Pour lui, il ne fait pas de doute que le «consensus de Paris», édifié par «les membres les plus influents du Parti socialiste avaient commencé de se réinventer eux-mêmes. Bientôt, ils réinventeraient la doctrine économique et le programme du parti» et se montreraient «plus royalistes que le roi».
Vu sous cet angle, évidemment, le PS est davantage «mouillé» dans l’instauration du néolibéralisme que l'actuel Président qui, à l’époque, devait en être à son deuxième trimestre de CE2. Tout semble en effet se dérouler, dans les années 1980, comme si les socialistes devaient surcompenser tout risque de ne pas être «crédibles» en matière financière.
Rédacteur du texte fondateur du PS d’Epinay et inventeur du Poing et la Rose, Didier Motchane –récemment disparu– définissait ses anciens camarades comme les «rentiers gluants de la pensée des autres».
Le vol d’idées, de concept, le chapardage intellectuel n’est pas puni par la loi.
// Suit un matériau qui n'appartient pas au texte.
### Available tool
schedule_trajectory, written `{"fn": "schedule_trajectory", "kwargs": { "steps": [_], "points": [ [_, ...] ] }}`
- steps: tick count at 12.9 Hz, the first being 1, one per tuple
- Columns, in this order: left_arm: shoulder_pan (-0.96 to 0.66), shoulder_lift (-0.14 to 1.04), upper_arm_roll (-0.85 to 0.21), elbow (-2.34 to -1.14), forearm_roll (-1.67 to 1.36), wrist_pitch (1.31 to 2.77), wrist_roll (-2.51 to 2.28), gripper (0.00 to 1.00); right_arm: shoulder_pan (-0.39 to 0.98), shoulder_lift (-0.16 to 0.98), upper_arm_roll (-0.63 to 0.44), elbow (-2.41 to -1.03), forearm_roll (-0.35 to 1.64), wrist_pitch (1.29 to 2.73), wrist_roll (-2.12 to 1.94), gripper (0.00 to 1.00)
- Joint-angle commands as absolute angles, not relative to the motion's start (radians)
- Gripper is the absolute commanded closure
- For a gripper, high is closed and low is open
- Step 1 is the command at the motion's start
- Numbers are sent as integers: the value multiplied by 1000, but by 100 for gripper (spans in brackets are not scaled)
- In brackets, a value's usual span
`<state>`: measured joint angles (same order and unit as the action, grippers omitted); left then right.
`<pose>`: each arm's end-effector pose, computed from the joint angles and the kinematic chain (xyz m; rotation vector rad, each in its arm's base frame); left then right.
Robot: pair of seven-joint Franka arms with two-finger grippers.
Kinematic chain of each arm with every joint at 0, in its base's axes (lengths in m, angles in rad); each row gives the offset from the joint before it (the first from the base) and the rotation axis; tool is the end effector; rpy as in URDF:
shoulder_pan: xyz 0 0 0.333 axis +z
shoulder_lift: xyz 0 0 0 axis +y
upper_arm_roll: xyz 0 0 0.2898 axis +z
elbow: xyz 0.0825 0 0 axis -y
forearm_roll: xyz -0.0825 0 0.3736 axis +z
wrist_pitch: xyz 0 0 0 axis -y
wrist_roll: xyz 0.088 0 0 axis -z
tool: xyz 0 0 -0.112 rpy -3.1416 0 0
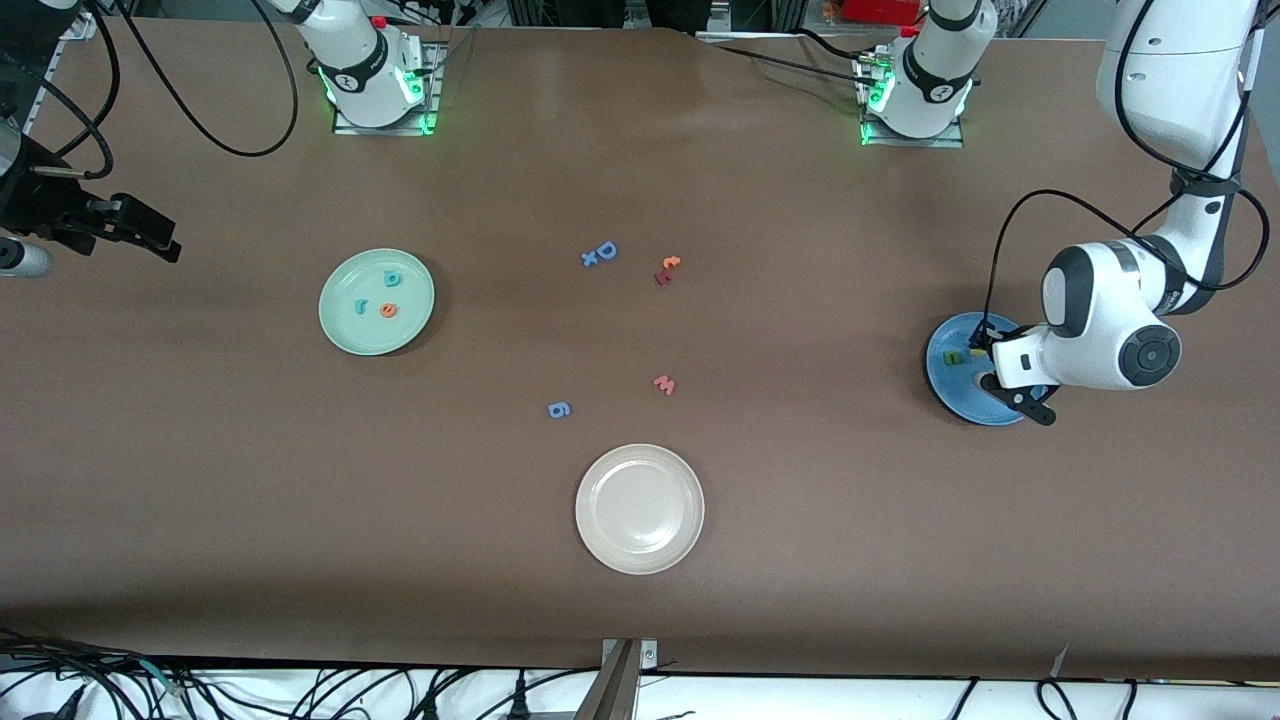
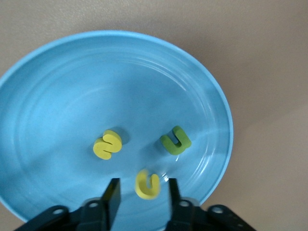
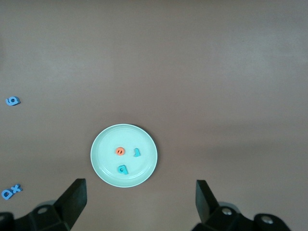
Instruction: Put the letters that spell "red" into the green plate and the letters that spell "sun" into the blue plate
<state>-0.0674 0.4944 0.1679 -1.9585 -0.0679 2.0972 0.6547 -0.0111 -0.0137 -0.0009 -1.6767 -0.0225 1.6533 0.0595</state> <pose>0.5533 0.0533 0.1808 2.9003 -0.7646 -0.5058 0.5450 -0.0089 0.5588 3.1170 -0.1084 -0.0143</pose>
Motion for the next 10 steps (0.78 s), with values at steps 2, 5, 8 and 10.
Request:
{"fn": "schedule_trajectory", "kwargs": {
  "steps": [2,5,8,10],
  "points": [
    [-67,336,153,-1925,-41,2082,657,0,-9,-8,-5,-1637,-8,1589,40,0],
    [-77,220,153,-1878,-46,2076,623,0,-11,-8,-9,-1625,-6,1562,40,0],
    [-136,120,153,-1847,-40,2017,474,0,-9,-9,-8,-1624,-6,1557,40,0],
    [-176,56,152,-1841,-44,2013,425,0,-9,-8,-8,-1620,-5,1557,40,0]
  ]
}}
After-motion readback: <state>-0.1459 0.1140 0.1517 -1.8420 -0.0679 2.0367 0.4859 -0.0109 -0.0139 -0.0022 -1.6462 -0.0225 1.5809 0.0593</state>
En revanche, les camarades membres de la haute fonction publique ont souvent été –c’est donc un fait historique et non un jugement– les artisans besogneux et zélés d’une libération des marchés telle que le Président aujourd’hui, accablé de sarcasmes antilibéraux, n’a plus pour pouvoir que d’adapter encore et toujours davantage le marché du travail aux standards de la globalisation. Ainsi, la très humaine condition du député Dussopt s’inscrit dans celle du socialisme française. À l’instar du président qu’il a fait le choix de servir, il ne sera jamais plus libéral que les socialistes des années 1980.